• [The problem]: Find the line with "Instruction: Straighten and" in the data below. Repeat it and every line after it up to the end, exactly, but drop the pictures.

• [Supplied data]:

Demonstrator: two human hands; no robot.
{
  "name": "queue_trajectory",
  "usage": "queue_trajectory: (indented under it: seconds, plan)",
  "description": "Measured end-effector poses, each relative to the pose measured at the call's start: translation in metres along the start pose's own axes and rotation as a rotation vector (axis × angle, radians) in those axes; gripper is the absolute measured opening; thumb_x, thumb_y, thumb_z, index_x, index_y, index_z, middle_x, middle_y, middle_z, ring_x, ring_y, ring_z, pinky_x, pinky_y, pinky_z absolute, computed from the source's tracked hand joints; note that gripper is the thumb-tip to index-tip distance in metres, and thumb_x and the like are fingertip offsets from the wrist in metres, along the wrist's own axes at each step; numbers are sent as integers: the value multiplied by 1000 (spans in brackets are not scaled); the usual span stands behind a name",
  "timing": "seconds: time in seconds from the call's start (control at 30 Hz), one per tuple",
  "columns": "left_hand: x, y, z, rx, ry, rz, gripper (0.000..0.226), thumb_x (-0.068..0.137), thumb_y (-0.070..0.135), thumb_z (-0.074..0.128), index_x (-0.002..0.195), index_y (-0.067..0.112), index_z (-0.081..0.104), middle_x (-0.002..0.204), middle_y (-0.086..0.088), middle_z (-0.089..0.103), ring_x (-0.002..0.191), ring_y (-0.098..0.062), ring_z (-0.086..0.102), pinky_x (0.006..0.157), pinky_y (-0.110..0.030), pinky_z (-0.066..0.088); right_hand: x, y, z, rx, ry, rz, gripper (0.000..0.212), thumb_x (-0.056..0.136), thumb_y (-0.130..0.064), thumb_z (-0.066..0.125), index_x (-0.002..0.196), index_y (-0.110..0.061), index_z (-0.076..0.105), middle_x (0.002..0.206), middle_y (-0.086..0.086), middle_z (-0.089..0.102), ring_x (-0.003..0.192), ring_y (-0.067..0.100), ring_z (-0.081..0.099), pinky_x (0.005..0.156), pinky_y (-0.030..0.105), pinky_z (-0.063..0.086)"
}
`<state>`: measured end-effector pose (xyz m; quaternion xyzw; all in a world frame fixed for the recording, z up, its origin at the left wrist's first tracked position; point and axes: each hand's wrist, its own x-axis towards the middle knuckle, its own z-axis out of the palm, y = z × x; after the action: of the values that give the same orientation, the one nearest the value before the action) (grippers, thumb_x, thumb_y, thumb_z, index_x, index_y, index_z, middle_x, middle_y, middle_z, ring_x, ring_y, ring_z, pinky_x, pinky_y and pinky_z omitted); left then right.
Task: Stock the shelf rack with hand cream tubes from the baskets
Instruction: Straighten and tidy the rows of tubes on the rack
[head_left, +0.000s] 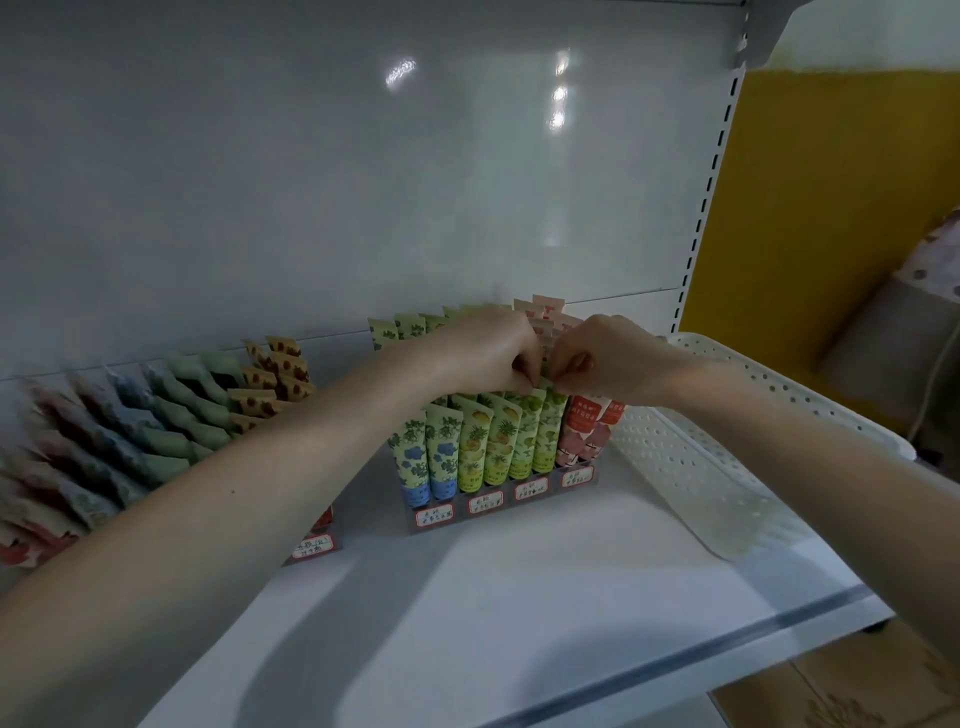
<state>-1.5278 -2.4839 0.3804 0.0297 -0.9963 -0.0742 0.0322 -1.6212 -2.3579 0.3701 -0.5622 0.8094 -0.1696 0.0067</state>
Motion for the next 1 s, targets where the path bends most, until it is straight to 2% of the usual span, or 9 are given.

• [Reply to the task]:
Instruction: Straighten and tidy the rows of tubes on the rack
[head_left, +0.000s] 
<state>-1.5278 -2.4839 0.3804 0.0297 -0.9963 -0.0742 0.0322 -1.6212 -2.3579 0.3701 -0.5622 0.8094 -0.1696 0.0067</state>
Motion for the next 1 s, targets where the path bends most, until it is straight to 2% of the usual span, or 9 are given.

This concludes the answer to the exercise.